Google’s Linguistic Analysis Is Not All About Web Search
Google’s research branched out well beyond Web search over a decade ago. Unfortunately many Web marketers who lack any formal training at all in the theory of computation, search engine design, learning systems, and other related disciplines take sound bites from occasional Google announcements, news stories, and SEO blog posts about various research projects and transform those sound bites into stipulations of pseudo-fact.
While I think everyone interested in learning more about how search engines work should spend some time browsing the research papers made available via Google Scholar, just reading the abstracts and tying the titles of papers together isn’t enough.

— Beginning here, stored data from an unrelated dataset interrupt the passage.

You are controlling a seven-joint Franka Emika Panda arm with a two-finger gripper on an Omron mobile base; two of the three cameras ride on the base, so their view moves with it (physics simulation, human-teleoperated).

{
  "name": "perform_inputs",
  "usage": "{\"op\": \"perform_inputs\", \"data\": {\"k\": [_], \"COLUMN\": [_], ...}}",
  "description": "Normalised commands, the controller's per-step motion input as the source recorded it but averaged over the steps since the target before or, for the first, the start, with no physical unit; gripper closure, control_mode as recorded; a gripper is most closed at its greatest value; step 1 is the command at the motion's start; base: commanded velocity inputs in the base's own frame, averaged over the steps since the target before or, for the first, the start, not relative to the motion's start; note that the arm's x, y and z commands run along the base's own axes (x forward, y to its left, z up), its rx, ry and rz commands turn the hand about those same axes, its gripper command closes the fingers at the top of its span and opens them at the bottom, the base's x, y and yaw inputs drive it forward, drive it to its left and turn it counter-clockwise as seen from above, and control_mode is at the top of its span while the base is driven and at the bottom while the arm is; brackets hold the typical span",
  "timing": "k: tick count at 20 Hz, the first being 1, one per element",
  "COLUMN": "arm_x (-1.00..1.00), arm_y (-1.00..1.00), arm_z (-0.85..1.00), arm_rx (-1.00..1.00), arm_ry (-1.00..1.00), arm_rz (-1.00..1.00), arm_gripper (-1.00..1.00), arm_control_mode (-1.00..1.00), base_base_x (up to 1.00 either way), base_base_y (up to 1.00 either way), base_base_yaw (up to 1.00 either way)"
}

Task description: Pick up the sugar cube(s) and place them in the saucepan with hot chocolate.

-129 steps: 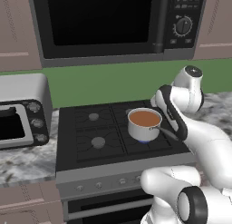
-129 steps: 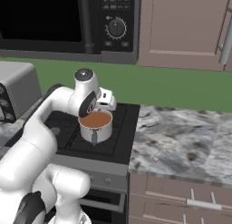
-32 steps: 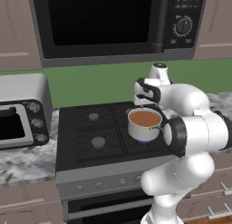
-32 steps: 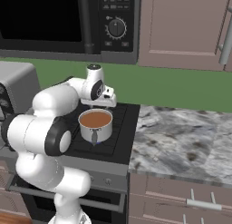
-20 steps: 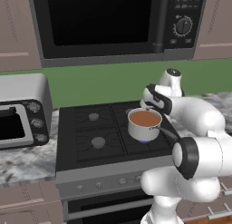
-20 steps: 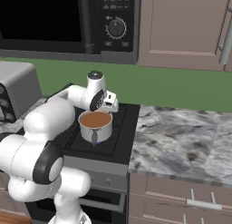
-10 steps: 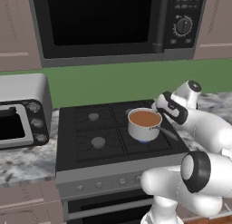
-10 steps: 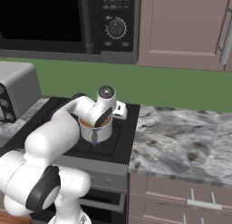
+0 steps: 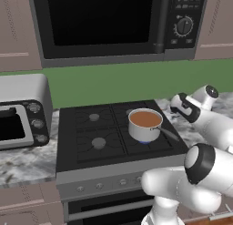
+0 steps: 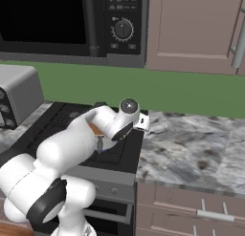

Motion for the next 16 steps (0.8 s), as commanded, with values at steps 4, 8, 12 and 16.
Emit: {"op": "perform_inputs", "data": {"k": [4, 8, 12, 16], "arm_x": [-0.19, -0.21, -0.15, -0.21], "arm_y": [-0.64, -0.43, -0.15, 0.00], "arm_z": [0.01, 0.00, -0.01, 0.00], "arm_rx": [-0.01, -0.09, -0.13, -0.23], "arm_ry": [-0.03, 0.00, 0.00, 0.07], "arm_rz": [-0.15, -0.20, -0.21, -0.21], "arm_gripper": [-1.00, -1.00, -1.00, -1.00], "arm_control_mode": [-1.00, -1.00, -1.00, -1.00], "base_base_x": [0.00, 0.00, 0.00, 0.00], "base_base_y": [0.00, 0.00, 0.00, 0.00], "base_base_yaw": [0.00, 0.00, 0.00, 0.00]}}
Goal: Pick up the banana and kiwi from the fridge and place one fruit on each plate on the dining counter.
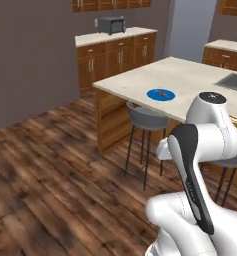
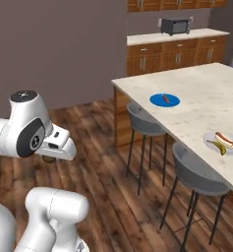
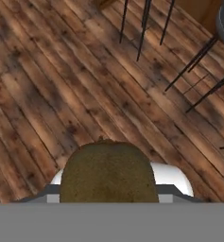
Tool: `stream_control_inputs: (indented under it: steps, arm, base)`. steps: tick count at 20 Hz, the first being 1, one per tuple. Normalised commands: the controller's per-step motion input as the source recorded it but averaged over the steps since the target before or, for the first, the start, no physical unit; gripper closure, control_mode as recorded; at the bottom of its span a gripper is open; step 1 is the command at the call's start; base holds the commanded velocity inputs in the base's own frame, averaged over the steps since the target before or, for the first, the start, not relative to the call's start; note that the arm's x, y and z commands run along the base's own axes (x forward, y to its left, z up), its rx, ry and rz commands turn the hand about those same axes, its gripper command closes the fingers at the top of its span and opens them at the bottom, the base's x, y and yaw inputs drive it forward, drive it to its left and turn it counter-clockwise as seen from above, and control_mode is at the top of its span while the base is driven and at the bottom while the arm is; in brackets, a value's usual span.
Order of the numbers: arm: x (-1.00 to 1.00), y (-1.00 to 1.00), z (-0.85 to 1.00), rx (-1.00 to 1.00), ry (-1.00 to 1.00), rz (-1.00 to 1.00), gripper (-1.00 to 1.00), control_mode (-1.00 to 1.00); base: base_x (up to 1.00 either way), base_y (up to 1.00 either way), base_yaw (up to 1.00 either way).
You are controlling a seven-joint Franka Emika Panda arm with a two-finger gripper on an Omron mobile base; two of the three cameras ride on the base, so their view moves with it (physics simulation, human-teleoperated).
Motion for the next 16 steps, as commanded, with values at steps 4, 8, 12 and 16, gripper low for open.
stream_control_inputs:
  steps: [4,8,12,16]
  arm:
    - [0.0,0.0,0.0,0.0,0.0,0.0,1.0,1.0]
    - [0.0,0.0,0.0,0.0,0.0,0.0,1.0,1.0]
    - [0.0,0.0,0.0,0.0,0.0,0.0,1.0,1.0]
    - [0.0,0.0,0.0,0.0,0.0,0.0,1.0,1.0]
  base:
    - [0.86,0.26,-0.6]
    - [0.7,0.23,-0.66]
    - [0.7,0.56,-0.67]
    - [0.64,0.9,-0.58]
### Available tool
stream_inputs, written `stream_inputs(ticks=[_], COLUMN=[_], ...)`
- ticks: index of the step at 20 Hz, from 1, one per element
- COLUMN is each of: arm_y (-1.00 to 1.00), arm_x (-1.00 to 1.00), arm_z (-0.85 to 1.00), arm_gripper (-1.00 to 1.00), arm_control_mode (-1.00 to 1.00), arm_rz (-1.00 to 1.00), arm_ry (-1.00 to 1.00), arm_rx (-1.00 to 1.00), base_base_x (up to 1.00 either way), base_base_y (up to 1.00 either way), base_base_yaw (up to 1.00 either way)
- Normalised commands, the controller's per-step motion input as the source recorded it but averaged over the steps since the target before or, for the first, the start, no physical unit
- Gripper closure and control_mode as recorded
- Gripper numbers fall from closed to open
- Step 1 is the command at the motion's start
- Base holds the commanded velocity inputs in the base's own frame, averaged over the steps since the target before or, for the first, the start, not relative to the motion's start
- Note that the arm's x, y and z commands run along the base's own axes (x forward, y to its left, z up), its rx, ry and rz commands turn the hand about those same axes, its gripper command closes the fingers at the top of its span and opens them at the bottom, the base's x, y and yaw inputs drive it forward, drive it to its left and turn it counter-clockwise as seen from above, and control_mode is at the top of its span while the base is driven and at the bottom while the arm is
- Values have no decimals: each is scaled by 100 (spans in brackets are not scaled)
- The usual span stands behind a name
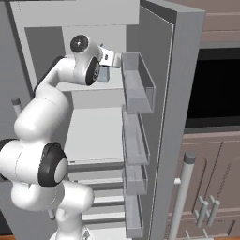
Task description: Take a sugar cube from the saucer and place it inside the coffee. Then, grab milk from the fridge and place it next to the coffee on the counter to sweeten the coffee.
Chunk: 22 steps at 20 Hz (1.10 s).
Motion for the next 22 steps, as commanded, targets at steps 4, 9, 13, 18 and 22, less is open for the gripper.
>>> stream_inputs(ticks=[4,9,13,18,22], arm_y=[0,1,0,0,14], arm_x=[0,0,0,-5,-89], arm_z=[-6,-2,0,0,2], arm_gripper=[-100,100,100,100,100], arm_control_mode=[-100,-100,-100,-100,-100], arm_rz=[0,0,0,0,6], arm_ry=[-5,-5,0,0,-11], arm_rx=[0,0,1,0,0], base_base_x=[0,0,0,0,0], base_base_y=[0,0,0,0,0], base_base_yaw=[0,0,0,0,0])
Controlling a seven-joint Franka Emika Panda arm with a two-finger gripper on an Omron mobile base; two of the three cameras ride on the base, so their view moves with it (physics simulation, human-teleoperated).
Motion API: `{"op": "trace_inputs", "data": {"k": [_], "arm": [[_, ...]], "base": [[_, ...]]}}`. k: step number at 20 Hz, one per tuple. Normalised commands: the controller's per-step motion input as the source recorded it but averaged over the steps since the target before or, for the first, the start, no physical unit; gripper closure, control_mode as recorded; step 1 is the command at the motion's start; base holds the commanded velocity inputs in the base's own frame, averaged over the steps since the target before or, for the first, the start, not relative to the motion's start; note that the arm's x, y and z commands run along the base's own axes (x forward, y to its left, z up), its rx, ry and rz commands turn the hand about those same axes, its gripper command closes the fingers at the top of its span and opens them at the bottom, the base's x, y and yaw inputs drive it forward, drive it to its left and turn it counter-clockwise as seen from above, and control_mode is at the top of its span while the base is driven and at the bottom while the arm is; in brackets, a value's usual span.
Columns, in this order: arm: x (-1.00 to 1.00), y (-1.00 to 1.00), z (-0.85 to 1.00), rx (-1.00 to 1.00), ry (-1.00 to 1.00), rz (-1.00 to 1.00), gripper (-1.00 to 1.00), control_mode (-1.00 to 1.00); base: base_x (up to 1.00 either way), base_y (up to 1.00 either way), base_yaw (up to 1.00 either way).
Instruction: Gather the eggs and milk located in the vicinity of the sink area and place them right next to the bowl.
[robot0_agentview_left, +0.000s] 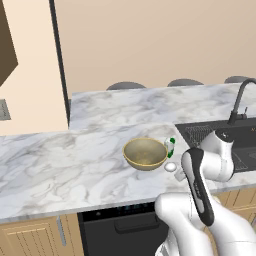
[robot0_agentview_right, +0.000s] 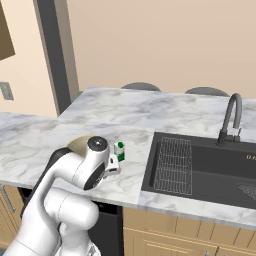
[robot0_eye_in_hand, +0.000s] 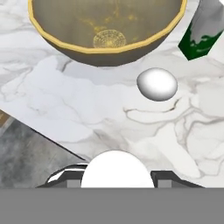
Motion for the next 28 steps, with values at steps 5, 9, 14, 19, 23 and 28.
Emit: {"op": "trace_inputs", "data": {"k": [5, 9, 14, 19, 23, 28], "arm": [[0.12, 0.24, -0.24, 0.00, -0.03, 0.00, 1.00, -1.00], [0.20, 0.35, -0.32, 0.00, -0.02, -0.02, 1.00, -1.00], [0.18, 0.30, -0.39, 0.00, 0.00, -0.03, 1.00, -1.00], [0.05, 0.04, -0.45, 0.00, -0.03, -0.06, 1.00, -1.00], [0.00, 0.02, -0.49, 0.00, -0.06, -0.08, 1.00, -1.00], [0.00, 0.21, -0.38, 0.00, -0.15, -0.06, 1.00, -1.00]], "base": [[0.00, 0.00, 0.00], [0.00, 0.00, 0.00], [0.00, 0.00, 0.00], [0.00, 0.00, 0.00], [0.00, 0.00, 0.00], [0.00, 0.00, 0.00]]}}
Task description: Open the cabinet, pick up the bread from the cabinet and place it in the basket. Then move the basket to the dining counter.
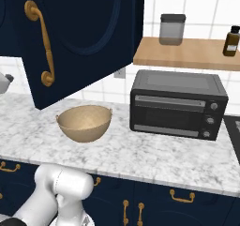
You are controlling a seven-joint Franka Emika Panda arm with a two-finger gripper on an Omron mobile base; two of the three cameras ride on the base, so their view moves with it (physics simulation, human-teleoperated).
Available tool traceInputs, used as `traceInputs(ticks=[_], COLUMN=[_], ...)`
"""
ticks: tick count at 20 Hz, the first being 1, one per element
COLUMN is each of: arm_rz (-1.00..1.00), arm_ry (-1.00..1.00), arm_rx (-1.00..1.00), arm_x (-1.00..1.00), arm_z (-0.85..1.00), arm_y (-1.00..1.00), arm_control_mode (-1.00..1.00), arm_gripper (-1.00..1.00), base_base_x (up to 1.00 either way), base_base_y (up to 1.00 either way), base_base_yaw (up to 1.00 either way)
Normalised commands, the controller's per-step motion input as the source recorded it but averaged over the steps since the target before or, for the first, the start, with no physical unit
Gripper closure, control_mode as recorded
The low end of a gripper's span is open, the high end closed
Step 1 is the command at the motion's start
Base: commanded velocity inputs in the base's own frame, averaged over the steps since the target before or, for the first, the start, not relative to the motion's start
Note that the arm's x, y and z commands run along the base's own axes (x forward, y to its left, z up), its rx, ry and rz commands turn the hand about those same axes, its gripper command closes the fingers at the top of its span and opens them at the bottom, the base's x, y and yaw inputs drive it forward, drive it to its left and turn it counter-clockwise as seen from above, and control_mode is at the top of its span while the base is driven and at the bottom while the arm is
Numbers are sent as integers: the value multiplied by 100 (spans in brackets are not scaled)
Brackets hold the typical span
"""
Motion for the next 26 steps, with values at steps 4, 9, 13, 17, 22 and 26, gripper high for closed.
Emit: traceInputs(ticks=[4,9,13,17,22,26], arm_rz=[-52,-36,-37,-41,-48,-53], arm_ry=[-19,-26,-24,-30,-23,-25], arm_rx=[38,53,41,19,15,5], arm_x=[82,55,66,62,39,15], arm_z=[-69,-53,-3,0,0,-4], arm_y=[16,2,7,3,-11,-15], arm_control_mode=[-100,-100,-100,-100,-100,-100], arm_gripper=[-100,-100,-100,-100,-100,-100], base_base_x=[0,0,0,0,0,0], base_base_y=[0,0,0,0,0,0], base_base_yaw=[0,0,0,0,0,0])
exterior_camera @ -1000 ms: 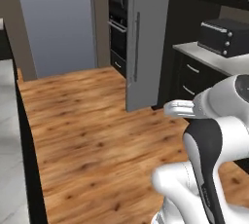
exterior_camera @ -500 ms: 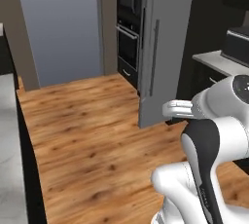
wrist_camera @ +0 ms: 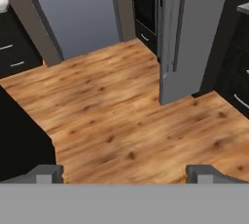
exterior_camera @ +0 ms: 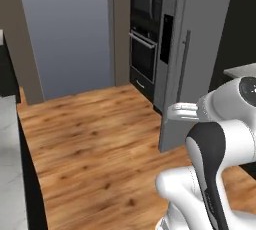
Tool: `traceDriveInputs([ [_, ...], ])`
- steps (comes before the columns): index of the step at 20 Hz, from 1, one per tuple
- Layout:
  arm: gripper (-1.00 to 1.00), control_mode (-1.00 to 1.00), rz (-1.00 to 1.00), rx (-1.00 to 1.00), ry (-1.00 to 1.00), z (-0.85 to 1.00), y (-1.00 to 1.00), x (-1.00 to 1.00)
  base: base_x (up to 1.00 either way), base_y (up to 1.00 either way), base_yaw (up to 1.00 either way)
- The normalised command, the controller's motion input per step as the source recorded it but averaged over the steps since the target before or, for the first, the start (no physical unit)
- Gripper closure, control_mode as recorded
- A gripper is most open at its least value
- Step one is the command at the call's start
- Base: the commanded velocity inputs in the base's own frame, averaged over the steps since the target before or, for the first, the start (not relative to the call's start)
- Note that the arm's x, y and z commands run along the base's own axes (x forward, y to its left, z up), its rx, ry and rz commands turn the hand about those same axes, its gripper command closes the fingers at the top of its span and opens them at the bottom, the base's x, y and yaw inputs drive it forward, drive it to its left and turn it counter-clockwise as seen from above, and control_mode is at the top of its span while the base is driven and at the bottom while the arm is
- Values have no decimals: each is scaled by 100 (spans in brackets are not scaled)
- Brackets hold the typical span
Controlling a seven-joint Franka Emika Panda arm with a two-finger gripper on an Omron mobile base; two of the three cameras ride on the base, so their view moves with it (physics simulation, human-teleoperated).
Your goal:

Your insights are limited if you don’t look into the backgrounds of the people publishing this research.
Across the years the SEO community has taken many Google patent applications developed by PPC and/or Google News and/or other non-Web search teams and treated those patents as if they describe unpaid (organic) Web search functions. These are important distinctions to note because each team is testing and evaluating ideas that may never be used by the other teams. Furthermore, research or patents that were published years ago may have been utilized at one time but then discarded or replaced by more modern mechanisms.
The team members may go on to work on other projects, so you can’t assume that someone who worked on query translation one year is still working on query translation five years later.
How Many Ways Does Google Deal with Language?
If we ignore all the other companies Alphabet manages under its umbrella, here are a few areas where Google integrates linguistic analysis into its systems. These systems are distinct and separated from each other, even though your browser creates the illusion of tight integration because everything is located on “google.com”.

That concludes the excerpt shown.